The new “blockchain technology” behind Bitcoin and many financial innovations is now getting patented, and a Hudson County man is one of the first in the nation to get a patent on the new technology.
Eric Dixon of North Bergen is one of four men to invent a system and method for configurable blockchains. A blockchain is a distributed peer to peer ledger which stores records, including transactions. According to a search of the Patent and Trademark Office database, only three awarded patents even mention “blockchain technology,” and one of them was filed by Dixon.
So what can this technology do? “A blockchain can protect your privacy and preserve what we call the “original state” of your records so you don’t have to trust strangers,” explained Dixon, a Yale Law School-trained lawyer.
“Right now, your personal information is up for grabs by any $10-an-hour customer service rep, who can get your file with a few keystrokes,” Dixon says. “No wonder we have so much identity theft and destroyed reputations,” he continued, pointing to “a generation of people who can’t tell what’s real and what’s fake, or they don’t care!”
But aren’t there laws against stealing personal information? “Oh, sure!” Dixon exclaims. “But most people don’t think they’ll get caught. It’s ‘catch me if you can.’ So you hope the people working for that big company, or your doctor, or even at the DMV, aren’t crooks. But we have hacking and data breaches we didn’t have ten, twenty years ago and you have to wonder why.”

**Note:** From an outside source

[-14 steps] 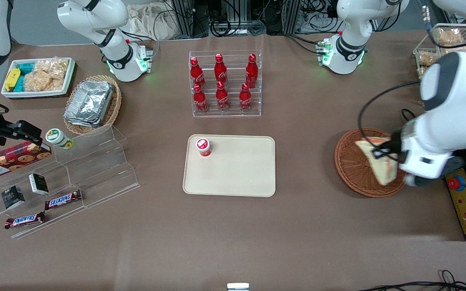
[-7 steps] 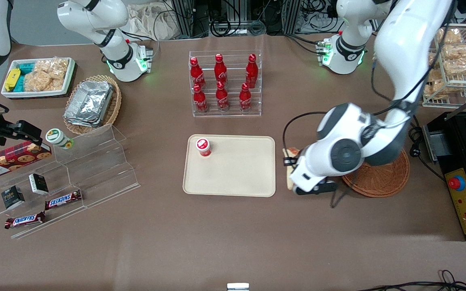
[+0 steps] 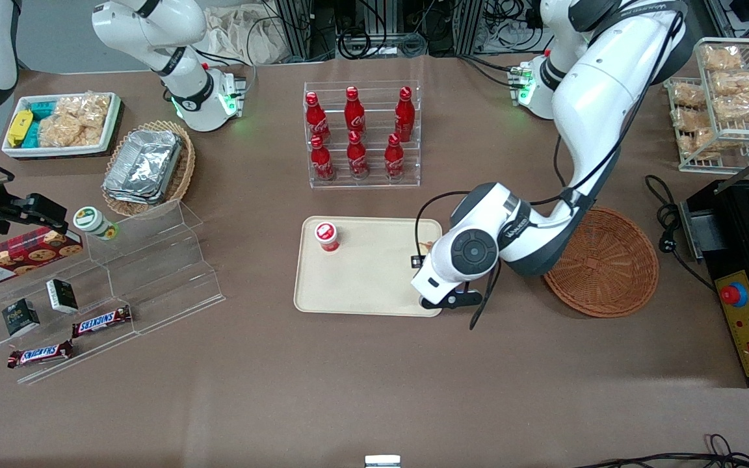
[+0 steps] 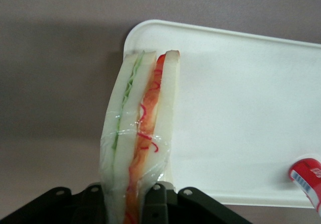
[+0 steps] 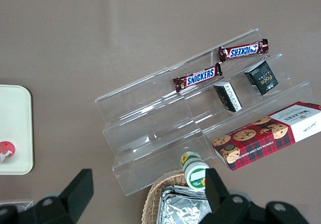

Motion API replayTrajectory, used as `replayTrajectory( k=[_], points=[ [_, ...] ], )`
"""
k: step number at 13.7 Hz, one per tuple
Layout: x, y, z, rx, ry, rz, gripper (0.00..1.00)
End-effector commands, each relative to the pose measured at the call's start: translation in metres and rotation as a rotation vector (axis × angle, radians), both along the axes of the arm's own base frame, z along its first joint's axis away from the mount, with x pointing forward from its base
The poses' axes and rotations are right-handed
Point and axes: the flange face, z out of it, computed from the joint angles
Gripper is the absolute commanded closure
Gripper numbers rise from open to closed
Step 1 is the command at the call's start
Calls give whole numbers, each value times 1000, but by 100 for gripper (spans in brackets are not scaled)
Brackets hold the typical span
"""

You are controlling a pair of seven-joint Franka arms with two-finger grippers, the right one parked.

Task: Place sandwich from basket to tray
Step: 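Carry the sandwich over to the cream tray and lower it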

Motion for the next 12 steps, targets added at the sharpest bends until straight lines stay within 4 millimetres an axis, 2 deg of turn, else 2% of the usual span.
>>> replayTrajectory(
  k=[1,2,3,4,5,6,7,11,12],
  points=[
    [-2,-19,-25,57,-21,-8,100],
    [-1,-22,-30,56,-34,7,100],
    [2,-24,-32,38,-56,20,95],
    [4,-26,-33,25,-65,28,86],
    [3,-26,-34,28,-64,41,70],
    [3,-26,-34,34,-59,63,29],
    [2,-25,-34,40,-59,61,0],
    [4,-16,-12,73,-52,64,0],
    [5,-14,6,82,-69,63,0]
  ],
)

So why would a blockchain make us safer?
“It can keep a perfect record of system activity, and it can’t be changed,” Dixon says. “It is perfect for storing government records, medical records or even running elections,” says Dixon, who says he and his clients have been “talking seven days a week to interested corporate and even government officials.”
Dixon, who is involved with several blockchain ventures in New York and New Jersey, warns that, “If you haven’t spoken with us, the reality is, your competitor has.”